▶ Try it
Please give back each line below unchanged; none of the pictures should appear.

▶ Entries shown
⁂
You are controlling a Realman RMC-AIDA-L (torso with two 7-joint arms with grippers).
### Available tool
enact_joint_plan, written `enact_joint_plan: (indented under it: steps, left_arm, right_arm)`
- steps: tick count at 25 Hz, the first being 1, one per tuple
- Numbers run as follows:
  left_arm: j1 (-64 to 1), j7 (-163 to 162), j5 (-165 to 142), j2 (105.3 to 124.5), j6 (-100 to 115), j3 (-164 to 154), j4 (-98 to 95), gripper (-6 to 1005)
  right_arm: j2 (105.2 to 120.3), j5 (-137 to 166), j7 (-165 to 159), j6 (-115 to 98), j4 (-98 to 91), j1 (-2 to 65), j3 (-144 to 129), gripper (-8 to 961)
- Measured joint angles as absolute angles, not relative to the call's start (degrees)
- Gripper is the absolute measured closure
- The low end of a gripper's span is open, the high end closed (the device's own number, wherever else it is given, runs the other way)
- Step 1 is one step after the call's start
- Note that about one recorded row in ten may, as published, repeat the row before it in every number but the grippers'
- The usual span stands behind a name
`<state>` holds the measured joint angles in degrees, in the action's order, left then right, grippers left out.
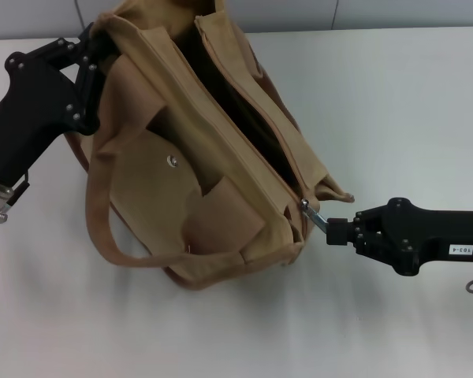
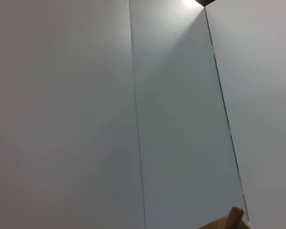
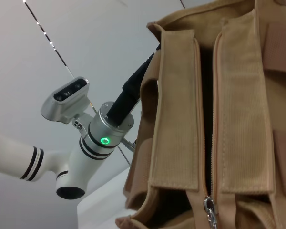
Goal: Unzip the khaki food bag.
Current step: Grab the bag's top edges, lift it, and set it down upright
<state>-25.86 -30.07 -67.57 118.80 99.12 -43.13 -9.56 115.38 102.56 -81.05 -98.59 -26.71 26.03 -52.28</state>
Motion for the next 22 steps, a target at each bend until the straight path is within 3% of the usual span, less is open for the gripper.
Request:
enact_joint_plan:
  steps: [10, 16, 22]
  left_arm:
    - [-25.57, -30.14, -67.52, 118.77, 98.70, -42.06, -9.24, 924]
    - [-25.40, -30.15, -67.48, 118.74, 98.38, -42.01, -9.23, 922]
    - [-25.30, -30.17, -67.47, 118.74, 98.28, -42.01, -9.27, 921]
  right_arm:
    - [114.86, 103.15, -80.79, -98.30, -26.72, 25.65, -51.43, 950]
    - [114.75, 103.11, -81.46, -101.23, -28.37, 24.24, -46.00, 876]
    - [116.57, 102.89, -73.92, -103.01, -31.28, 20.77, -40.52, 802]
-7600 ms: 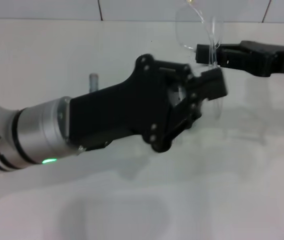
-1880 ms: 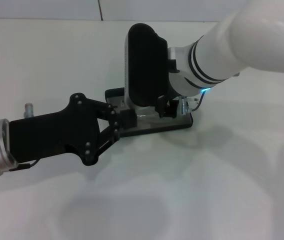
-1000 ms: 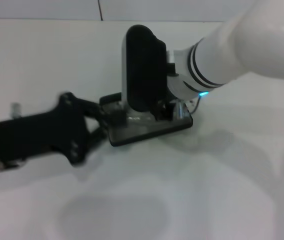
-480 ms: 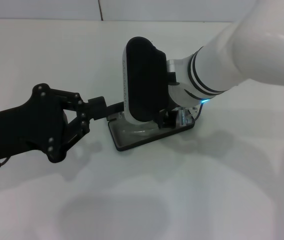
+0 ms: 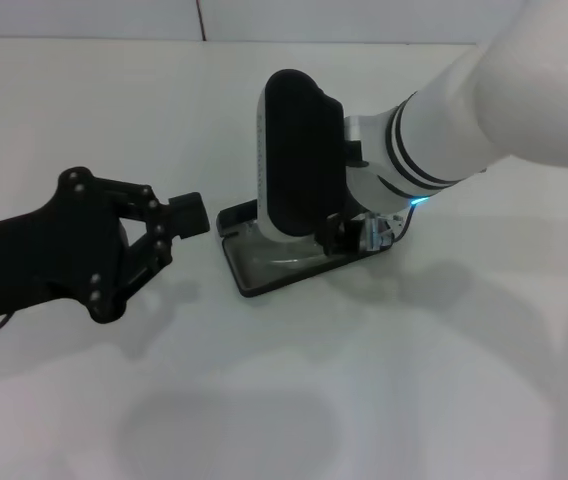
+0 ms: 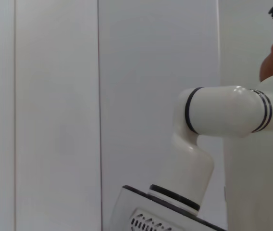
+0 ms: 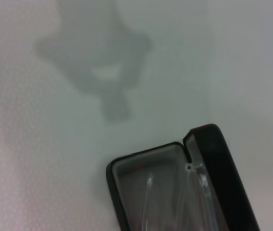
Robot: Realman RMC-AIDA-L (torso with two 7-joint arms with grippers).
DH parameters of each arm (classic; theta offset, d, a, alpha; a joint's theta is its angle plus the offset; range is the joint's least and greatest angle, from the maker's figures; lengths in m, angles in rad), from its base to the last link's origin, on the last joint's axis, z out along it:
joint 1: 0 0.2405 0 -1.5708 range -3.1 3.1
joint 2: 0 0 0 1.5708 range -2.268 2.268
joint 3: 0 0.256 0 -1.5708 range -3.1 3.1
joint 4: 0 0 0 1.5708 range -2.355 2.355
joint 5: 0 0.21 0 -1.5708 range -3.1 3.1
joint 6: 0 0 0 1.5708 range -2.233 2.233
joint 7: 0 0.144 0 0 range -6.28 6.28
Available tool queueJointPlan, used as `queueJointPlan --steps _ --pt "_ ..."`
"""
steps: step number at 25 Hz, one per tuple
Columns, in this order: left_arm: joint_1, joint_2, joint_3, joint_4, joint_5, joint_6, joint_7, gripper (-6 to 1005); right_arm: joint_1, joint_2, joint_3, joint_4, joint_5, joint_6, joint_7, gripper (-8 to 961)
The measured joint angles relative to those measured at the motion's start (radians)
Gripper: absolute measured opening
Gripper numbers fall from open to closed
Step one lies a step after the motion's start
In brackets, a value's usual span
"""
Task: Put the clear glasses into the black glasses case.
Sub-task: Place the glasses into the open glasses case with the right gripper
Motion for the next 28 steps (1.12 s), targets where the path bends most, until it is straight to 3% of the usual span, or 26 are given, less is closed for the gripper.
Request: queueJointPlan --steps 9,28 --pt "0.007 0.018 -0.032 0.029 0.070 0.002 -0.017 50 -0.001 0.000 0.008 0.001 -0.002 -0.024 0.000 136" --pt "0.027 0.022 -0.038 0.054 0.123 0.006 -0.026 50 -0.001 0.000 0.007 -0.011 -0.004 -0.030 0.002 137"
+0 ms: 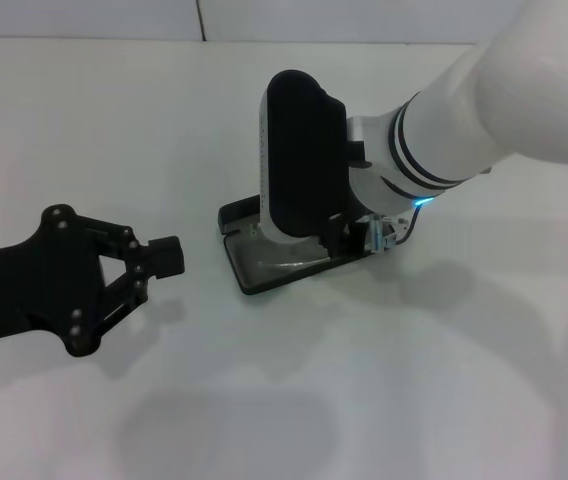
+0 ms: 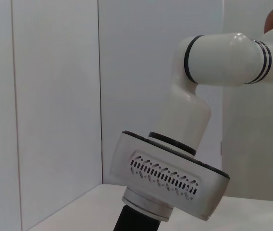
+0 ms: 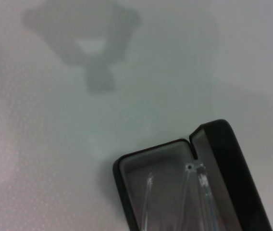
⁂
▶ Solution for this problem
You are controlling a Realman RMC-AIDA-L (torso with two 7-joint arms with grippers).
### Available tool
enact_joint_plan, written `enact_joint_plan: (indented under it: steps, left_arm, right_arm)`
- steps: tick count at 25 Hz, the first being 1, one per tuple
- Numbers run as follows:
  left_arm: j1 (-64 to 1), j7 (-163 to 162), j5 (-165 to 142), j2 (105.3 to 124.5), j6 (-100 to 115), j3 (-164 to 154), j4 (-98 to 95), gripper (-6 to 1005)
  right_arm: j2 (105.2 to 120.3), j5 (-137 to 166), j7 (-165 to 159), j6 (-115 to 98), j4 (-98 to 91), j1 (-2 to 65), j3 (-144 to 129), gripper (-8 to 961)
- Measured joint angles as absolute angles, not relative to the call's start (degrees)
- Gripper is the absolute measured closure
- The low end of a gripper's span is open, the high end closed (the device's own number, wherever else it is given, runs the other way)
- Step 1 is one step after the call's start
- Note that about one recorded row in ten may, as published, repeat the row before it in every number but the grippers'
- The usual span stands behind a name
`<state>` holds the measured joint angles in degrees, in the action's order, left then right, grippers left out.
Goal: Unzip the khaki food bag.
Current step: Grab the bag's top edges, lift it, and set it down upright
<state>-25.86 -30.07 -67.57 118.80 99.12 -43.13 -9.56 115.38 102.56 -81.05 -98.59 -26.71 26.03 -52.28</state>
Motion for the next 22 steps, a target at each bend until the straight path is within 3% of the usual span, less is open for the gripper.
Request:
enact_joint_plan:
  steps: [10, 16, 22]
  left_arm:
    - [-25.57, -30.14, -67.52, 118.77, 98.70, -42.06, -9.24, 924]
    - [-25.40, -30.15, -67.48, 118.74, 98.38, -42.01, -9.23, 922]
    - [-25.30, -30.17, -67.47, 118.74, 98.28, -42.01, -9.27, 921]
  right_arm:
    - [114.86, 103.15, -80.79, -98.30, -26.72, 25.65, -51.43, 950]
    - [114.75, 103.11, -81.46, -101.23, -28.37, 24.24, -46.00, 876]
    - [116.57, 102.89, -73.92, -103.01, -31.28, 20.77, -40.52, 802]
-7600 ms: 
-1880 ms: 
-1000 ms: 
-480 ms: 
+0 ms: 
+0 ms: 
+0 ms: 
Robot: Realman RMC-AIDA-L (torso with two 7-joint arms with grippers).
DH parameters of each arm (classic; theta offset, d, a, alpha; a joint's theta is its angle plus the offset; range is the joint's least and greatest angle, from the maker's figures; lengths in m, angles in rad), from its base to the last link's origin, on the last joint's axis, z out along it:
joint 1: 0 0.2405 0 -1.5708 range -3.1 3.1
joint 2: 0 0 0 1.5708 range -2.268 2.268
joint 3: 0 0.256 0 -1.5708 range -3.1 3.1
joint 4: 0 0 0 1.5708 range -2.355 2.355
joint 5: 0 0.21 0 -1.5708 range -3.1 3.1
joint 6: 0 0 0 1.5708 range -2.233 2.233
joint 7: 0 0.144 0 0 range -6.28 6.28
Available tool queueJointPlan, used as `queueJointPlan --steps _ --pt "_ ..."`
"""
steps: step number at 25 Hz, one per tuple
Columns, in this order: left_arm: joint_1, joint_2, joint_3, joint_4, joint_5, joint_6, joint_7, gripper (-6 to 1005); right_arm: joint_1, joint_2, joint_3, joint_4, joint_5, joint_6, joint_7, gripper (-8 to 961)
The measured joint angles relative to those measured at the motion's start (radians)
Gripper: absolute measured opening
Gripper numbers fall from open to closed
Step one lies a step after the motion's start
In brackets, a value's usual span
"""
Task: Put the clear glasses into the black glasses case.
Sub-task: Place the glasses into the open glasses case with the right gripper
Motion for the next 28 steps (1.12 s), targets where the path bends most, until it is straight to 3% of the usual span, or 26 are given, less is closed for the gripper.
Request: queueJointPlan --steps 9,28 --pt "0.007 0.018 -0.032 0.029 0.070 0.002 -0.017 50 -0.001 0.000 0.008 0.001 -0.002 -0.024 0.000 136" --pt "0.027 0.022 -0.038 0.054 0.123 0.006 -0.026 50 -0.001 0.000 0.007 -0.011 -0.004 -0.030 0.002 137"
+0 ms: 
+0 ms: 
+0 ms: 

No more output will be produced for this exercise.